**WHAT THIS TASK INVOLVES:**
Every line below between the one holding "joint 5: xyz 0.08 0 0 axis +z" and the one holding "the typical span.", inclusive, should be copied exactly, and no other line.

···

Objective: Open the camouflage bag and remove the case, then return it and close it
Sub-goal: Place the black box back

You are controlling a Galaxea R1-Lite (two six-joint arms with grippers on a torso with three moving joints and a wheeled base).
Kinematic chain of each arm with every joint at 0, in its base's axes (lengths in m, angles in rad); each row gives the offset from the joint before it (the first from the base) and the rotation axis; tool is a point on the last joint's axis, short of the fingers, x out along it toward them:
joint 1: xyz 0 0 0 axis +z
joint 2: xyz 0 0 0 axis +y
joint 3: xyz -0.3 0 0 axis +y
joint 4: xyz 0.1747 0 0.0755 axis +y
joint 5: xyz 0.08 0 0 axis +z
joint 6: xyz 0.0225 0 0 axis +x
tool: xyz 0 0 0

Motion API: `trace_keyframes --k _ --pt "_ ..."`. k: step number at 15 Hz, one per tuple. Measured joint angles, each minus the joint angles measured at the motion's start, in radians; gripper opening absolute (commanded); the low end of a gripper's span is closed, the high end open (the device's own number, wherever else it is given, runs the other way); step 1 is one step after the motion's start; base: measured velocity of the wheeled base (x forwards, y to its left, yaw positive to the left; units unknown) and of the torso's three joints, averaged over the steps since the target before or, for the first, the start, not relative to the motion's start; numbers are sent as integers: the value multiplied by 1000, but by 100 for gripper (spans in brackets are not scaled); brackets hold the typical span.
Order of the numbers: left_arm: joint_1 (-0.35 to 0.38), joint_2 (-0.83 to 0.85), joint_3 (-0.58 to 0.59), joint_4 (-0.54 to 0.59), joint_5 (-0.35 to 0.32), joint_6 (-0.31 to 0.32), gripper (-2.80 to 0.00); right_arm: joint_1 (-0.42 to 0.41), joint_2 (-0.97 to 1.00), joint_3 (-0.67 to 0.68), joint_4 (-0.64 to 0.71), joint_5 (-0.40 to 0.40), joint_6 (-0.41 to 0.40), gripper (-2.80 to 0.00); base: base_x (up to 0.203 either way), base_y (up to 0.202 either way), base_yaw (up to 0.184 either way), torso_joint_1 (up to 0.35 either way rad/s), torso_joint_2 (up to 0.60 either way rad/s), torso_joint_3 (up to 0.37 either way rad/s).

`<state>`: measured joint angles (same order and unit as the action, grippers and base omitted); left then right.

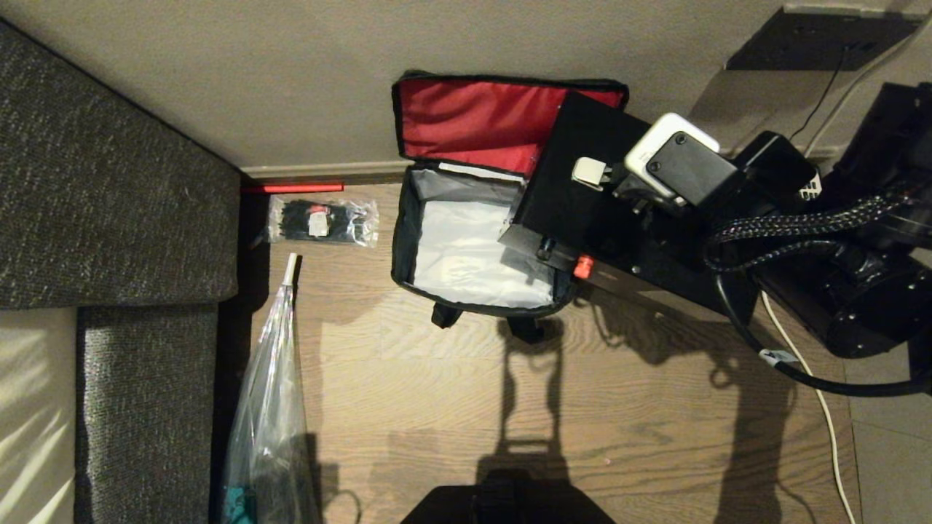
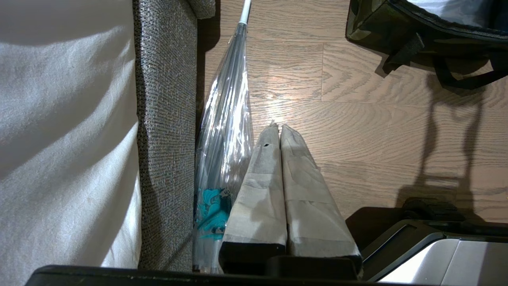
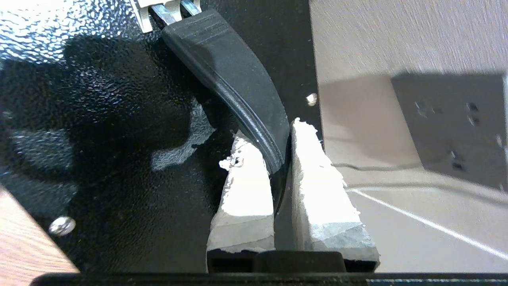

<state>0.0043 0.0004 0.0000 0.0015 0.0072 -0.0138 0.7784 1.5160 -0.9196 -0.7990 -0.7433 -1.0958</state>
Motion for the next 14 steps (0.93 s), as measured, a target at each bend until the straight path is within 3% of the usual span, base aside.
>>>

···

**FINISHED TASK:**
joint 5: xyz 0.08 0 0 axis +z
joint 6: xyz 0.0225 0 0 axis +x
tool: xyz 0 0 0

Motion API: `trace_keyframes --k _ --pt "_ ..."`. k: step number at 15 Hz, one per tuple. Measured joint angles, each minus the joint angles measured at the motion's start, in radians; gripper opening absolute (commanded); the low end of a gripper's span is closed, the high end open (the device's own number, wherever else it is given, runs the other way); step 1 is one step after the motion's start; base: measured velocity of the wheeled base (x forwards, y to its left, yaw positive to the left; units unknown) and of the torso's three joints, averaged over the steps since the target before or, for the first, the start, not relative to the motion's start; numbers are sent as integers: the value multiplied by 1000, but by 100 for gripper (spans in brackets are not scaled); brackets hold the typical span.

That completes the answer to the exercise.